» **About this task**: Every entry should be reproduced precisely, with each picture left out.

(Records provided Opens)

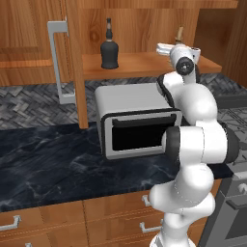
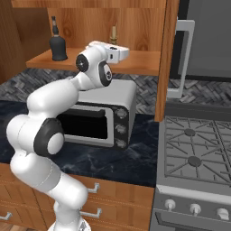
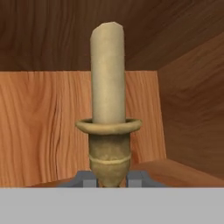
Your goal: Get the candle and the liquor from the cabinet and move them to the dining counter.
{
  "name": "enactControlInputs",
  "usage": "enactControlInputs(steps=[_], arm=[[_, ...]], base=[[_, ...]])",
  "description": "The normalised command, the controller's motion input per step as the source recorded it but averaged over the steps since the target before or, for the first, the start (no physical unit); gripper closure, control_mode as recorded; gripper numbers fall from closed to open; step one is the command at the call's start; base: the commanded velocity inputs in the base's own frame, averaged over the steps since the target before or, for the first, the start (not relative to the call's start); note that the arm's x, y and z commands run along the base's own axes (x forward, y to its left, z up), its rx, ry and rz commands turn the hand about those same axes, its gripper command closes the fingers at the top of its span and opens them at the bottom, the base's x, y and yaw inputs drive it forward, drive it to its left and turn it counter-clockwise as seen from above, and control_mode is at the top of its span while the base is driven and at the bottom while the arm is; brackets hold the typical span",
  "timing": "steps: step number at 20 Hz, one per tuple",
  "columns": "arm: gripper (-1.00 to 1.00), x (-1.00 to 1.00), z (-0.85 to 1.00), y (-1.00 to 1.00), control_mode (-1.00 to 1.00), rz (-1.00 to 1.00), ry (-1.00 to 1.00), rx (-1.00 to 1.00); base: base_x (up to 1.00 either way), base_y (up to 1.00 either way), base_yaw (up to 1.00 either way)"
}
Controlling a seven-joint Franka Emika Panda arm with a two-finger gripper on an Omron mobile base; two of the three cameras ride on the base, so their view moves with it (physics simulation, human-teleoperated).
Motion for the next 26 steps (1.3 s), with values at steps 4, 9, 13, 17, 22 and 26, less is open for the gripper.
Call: enactControlInputs(steps=[4, 9, 13, 17, 22, 26], arm=[[1.0, -0.46, 0.32, 0.0, -1.0, -0.03, -0.15, 0.0], [1.0, -0.49, 0.17, 0.05, -1.0, -0.03, -0.12, 0.0], [1.0, -0.28, -0.01, 0.13, -1.0, -0.01, -0.02, 0.0], [1.0, -0.05, -0.03, 0.01, -1.0, 0.0, 0.0, 0.0], [1.0, -0.03, -0.21, 0.0, -1.0, 0.0, -0.01, 0.0], [1.0, -0.5, -0.38, -0.03, -1.0, 0.02, -0.09, 0.0]], base=[[0.0, 0.0, 0.0], [0.0, 0.0, 0.0], [0.0, 0.0, 0.0], [0.0, 0.0, 0.0], [0.0, 0.0, 0.0], [0.0, 0.0, 0.0]])
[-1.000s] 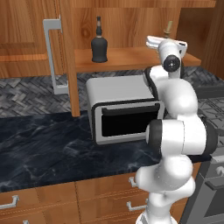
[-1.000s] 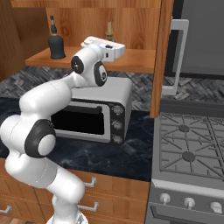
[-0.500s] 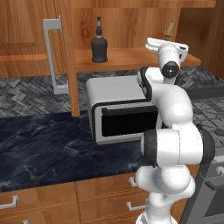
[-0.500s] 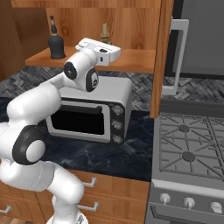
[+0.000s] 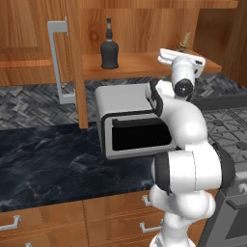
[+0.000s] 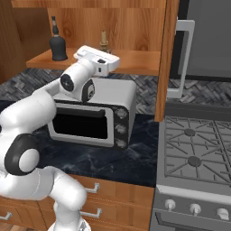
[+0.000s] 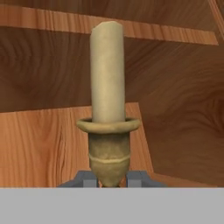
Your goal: Get the candle and the liquor from the cabinet and move them to the dining counter.
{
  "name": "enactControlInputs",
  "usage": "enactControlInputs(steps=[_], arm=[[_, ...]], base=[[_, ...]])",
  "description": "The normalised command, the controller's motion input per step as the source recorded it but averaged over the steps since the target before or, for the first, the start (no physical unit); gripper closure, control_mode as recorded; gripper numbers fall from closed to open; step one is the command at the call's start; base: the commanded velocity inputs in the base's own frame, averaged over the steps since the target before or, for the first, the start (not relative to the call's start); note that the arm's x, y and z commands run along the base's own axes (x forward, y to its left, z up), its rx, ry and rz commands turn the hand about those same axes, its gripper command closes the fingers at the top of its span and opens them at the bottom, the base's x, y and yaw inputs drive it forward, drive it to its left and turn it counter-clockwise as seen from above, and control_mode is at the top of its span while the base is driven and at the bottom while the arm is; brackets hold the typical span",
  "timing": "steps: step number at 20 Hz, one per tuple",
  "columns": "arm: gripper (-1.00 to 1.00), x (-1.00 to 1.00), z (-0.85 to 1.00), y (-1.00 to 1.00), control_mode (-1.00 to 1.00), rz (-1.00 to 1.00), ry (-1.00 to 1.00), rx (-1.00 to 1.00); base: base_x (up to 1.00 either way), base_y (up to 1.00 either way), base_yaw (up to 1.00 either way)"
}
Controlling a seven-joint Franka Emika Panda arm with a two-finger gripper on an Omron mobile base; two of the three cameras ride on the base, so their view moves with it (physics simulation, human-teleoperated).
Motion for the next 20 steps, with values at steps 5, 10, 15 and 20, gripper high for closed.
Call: enactControlInputs(steps=[5, 10, 15, 20], arm=[[1.0, -0.8, 0.0, -0.02, -1.0, 0.04, -0.17, 0.0], [1.0, -0.73, 0.28, 0.19, -1.0, 0.1, -0.09, -0.03], [1.0, -0.71, 0.51, 0.26, -1.0, 0.12, 0.01, -0.09], [1.0, -0.71, 0.26, 0.18, -1.0, 0.16, 0.08, -0.09]], base=[[0.0, 0.0, 0.0], [0.0, 0.0, 0.0], [0.0, 0.0, 0.0], [0.0, 0.0, 0.0]])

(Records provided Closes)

» **Expected output**:
Your goal: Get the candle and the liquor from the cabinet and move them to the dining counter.
{
  "name": "enactControlInputs",
  "usage": "enactControlInputs(steps=[_], arm=[[_, ...]], base=[[_, ...]])",
  "description": "The normalised command, the controller's motion input per step as the source recorded it but averaged over the steps since the target before or, for the first, the start (no physical unit); gripper closure, control_mode as recorded; gripper numbers fall from closed to open; step one is the command at the call's start; base: the commanded velocity inputs in the base's own frame, averaged over the steps since the target before or, for the first, the start (not relative to the call's start); note that the arm's x, y and z commands run along the base's own axes (x forward, y to its left, z up), its rx, ry and rz commands turn the hand about those same axes, its gripper command closes the fingers at the top of its span and opens them at the bottom, the base's x, y and yaw inputs drive it forward, drive it to its left and turn it counter-clockwise as seen from above, and control_mode is at the top of its span while the base is driven and at the bottom while the arm is; brackets hold the typical span",
  "timing": "steps: step number at 20 Hz, one per tuple",
  "columns": "arm: gripper (-1.00 to 1.00), x (-1.00 to 1.00), z (-0.85 to 1.00), y (-1.00 to 1.00), control_mode (-1.00 to 1.00), rz (-1.00 to 1.00), ry (-1.00 to 1.00), rx (-1.00 to 1.00); base: base_x (up to 1.00 either way), base_y (up to 1.00 either way), base_yaw (up to 1.00 either way)"
}
Controlling a seven-joint Franka Emika Panda arm with a two-finger gripper on an Omron mobile base; two of the three cameras ride on the base, so their view moves with it (physics simulation, human-teleoperated).
Motion for the next 26 steps (1.3 s), with values at steps 4, 9, 13, 17, 22 and 26, less is open for the gripper.
Call: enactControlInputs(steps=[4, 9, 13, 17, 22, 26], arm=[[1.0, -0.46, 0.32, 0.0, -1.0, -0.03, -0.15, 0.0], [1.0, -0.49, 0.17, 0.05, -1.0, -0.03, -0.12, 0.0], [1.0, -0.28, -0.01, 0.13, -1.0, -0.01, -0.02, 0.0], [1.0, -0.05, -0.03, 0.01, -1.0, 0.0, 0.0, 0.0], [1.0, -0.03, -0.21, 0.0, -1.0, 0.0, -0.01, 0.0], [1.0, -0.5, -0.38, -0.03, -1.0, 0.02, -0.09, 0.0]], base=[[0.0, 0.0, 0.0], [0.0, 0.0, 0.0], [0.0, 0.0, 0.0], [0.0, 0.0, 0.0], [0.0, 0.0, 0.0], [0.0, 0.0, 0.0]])
[-1.000s] 
[-1.000s] 
[-0.500s] 
[-0.500s] 
[+0.000s] 
[+0.000s] 
[+0.000s] 
Your goal: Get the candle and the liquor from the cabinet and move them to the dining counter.
{
  "name": "enactControlInputs",
  "usage": "enactControlInputs(steps=[_], arm=[[_, ...]], base=[[_, ...]])",
  "description": "The normalised command, the controller's motion input per step as the source recorded it but averaged over the steps since the target before or, for the first, the start (no physical unit); gripper closure, control_mode as recorded; gripper numbers fall from closed to open; step one is the command at the call's start; base: the commanded velocity inputs in the base's own frame, averaged over the steps since the target before or, for the first, the start (not relative to the call's start); note that the arm's x, y and z commands run along the base's own axes (x forward, y to its left, z up), its rx, ry and rz commands turn the hand about those same axes, its gripper command closes the fingers at the top of its span and opens them at the bottom, the base's x, y and yaw inputs drive it forward, drive it to its left and turn it counter-clockwise as seen from above, and control_mode is at the top of its span while the base is driven and at the bottom while the arm is; brackets hold the typical span",
  "timing": "steps: step number at 20 Hz, one per tuple",
  "columns": "arm: gripper (-1.00 to 1.00), x (-1.00 to 1.00), z (-0.85 to 1.00), y (-1.00 to 1.00), control_mode (-1.00 to 1.00), rz (-1.00 to 1.00), ry (-1.00 to 1.00), rx (-1.00 to 1.00); base: base_x (up to 1.00 either way), base_y (up to 1.00 either way), base_yaw (up to 1.00 either way)"
}
Controlling a seven-joint Franka Emika Panda arm with a two-finger gripper on an Omron mobile base; two of the three cameras ride on the base, so their view moves with it (physics simulation, human-teleoperated).
Motion for the next 20 steps, with values at steps 5, 10, 15 and 20, gripper high for closed.
Call: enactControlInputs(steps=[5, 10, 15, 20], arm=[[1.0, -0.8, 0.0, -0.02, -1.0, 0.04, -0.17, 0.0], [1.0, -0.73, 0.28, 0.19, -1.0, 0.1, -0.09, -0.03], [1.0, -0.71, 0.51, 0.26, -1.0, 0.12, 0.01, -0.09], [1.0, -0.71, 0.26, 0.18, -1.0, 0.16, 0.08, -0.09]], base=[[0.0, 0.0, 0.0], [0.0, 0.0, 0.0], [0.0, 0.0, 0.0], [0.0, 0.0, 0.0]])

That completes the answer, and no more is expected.